Thursday, March 10, 2011
AIG annoucend yesterday that it had adopted what it calls a "Tax Asset Protection Plan". To the rest of us, that's an NOL pill. The Delaware Supreme Court ruled in the Versata v Selectica case last fall that boards can reasonably adopt these NOL pills to protect corporate assets, like net operating losses. The issue with them at the time was two-fold. First, they are ostensibly not takeover defenses, but intended to protect a corporation ability to access its net operating losses. Second, their trigger is usually set at 5% - above that point and the firm loses its NOLs. The court looked at them in Versata and decided they were a reasonable response to the threat of losing a valuable corporate asset.
NOLs allow companies to reduce their tax liabilities. Under the tax laws, a company may lose access to its NOLs in the event a single shareholder acquires more than 5% of the stock of the corporation. The pill prevents shareholders from accumulating a large enough block to trigger the loss of the NOLs. I suppose the only reason that AIG has any NOLs left on its books is because the largest single stockholder, the US government (92%) doesn't file a tax return...

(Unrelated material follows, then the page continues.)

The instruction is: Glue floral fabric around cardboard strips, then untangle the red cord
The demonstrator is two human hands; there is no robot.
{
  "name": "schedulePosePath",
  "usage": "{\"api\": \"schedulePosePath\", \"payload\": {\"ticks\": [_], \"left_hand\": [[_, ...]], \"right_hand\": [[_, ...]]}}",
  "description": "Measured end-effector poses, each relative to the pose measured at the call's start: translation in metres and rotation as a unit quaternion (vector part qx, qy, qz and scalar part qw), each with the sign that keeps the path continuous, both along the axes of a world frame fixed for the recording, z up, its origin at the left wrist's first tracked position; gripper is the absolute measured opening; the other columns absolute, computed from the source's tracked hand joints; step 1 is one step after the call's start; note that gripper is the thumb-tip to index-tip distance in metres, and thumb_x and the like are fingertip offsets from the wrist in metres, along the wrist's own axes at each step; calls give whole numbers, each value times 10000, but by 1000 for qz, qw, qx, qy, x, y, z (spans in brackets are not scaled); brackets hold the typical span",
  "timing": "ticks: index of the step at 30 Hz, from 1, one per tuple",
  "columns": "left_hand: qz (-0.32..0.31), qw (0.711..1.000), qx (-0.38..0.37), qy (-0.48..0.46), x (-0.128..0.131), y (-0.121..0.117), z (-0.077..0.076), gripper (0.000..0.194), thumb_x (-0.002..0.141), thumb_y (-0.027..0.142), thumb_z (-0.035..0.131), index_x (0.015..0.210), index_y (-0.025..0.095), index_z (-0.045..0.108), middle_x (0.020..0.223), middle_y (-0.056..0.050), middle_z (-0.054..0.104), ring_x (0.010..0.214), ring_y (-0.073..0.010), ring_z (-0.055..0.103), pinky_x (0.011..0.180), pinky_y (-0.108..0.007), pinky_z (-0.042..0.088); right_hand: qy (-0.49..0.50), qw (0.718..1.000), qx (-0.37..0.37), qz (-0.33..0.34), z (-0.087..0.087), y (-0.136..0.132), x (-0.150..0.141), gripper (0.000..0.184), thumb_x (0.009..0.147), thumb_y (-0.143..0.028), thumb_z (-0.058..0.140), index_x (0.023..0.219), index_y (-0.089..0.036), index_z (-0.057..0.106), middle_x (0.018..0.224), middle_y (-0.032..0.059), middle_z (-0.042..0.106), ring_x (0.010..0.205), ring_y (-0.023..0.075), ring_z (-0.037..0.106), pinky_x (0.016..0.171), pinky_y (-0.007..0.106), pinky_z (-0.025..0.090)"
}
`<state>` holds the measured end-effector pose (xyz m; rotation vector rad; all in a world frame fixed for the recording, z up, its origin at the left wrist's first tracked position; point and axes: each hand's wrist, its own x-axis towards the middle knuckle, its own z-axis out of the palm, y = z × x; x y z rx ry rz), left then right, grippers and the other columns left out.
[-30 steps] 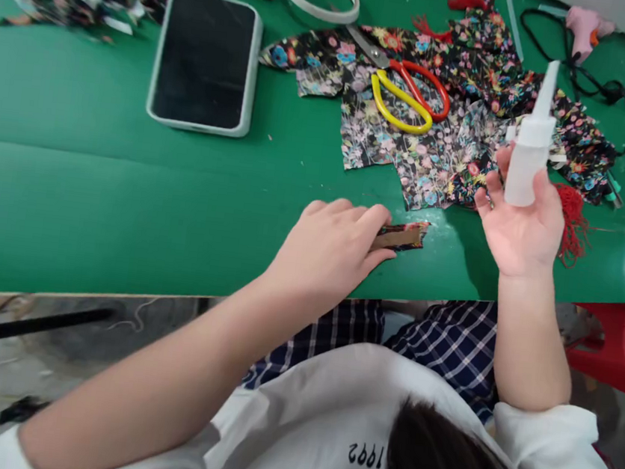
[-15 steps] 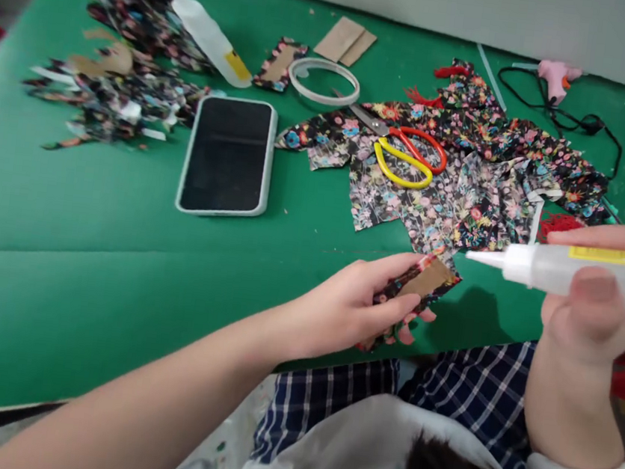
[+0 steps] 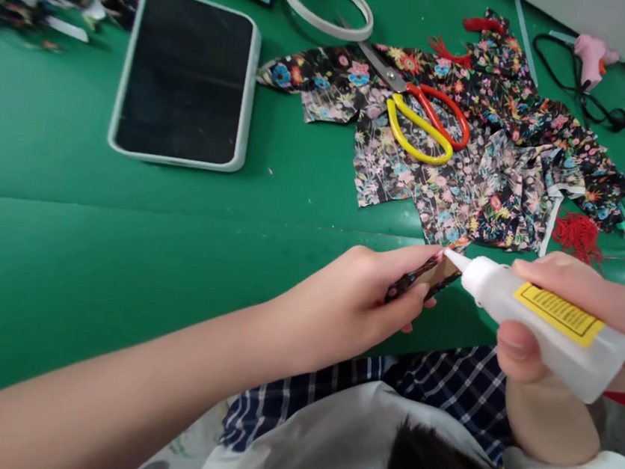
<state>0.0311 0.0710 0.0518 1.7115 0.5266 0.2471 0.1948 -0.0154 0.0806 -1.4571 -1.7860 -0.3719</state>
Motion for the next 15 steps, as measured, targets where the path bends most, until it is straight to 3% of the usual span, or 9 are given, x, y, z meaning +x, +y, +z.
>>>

For your file, here's a copy of AIG's shareholder rights plan Tax Asset Protection Plan.
Update: I've been working my way through Samuel Thompson's 4 volume, Mergers, Acquisitions, and Tender Offers recently. He's got a very nice summary of NOL pills and the state of the law governing their use. If you have a library, they should have this treatise on their shelves. It's timely and have got great coverage.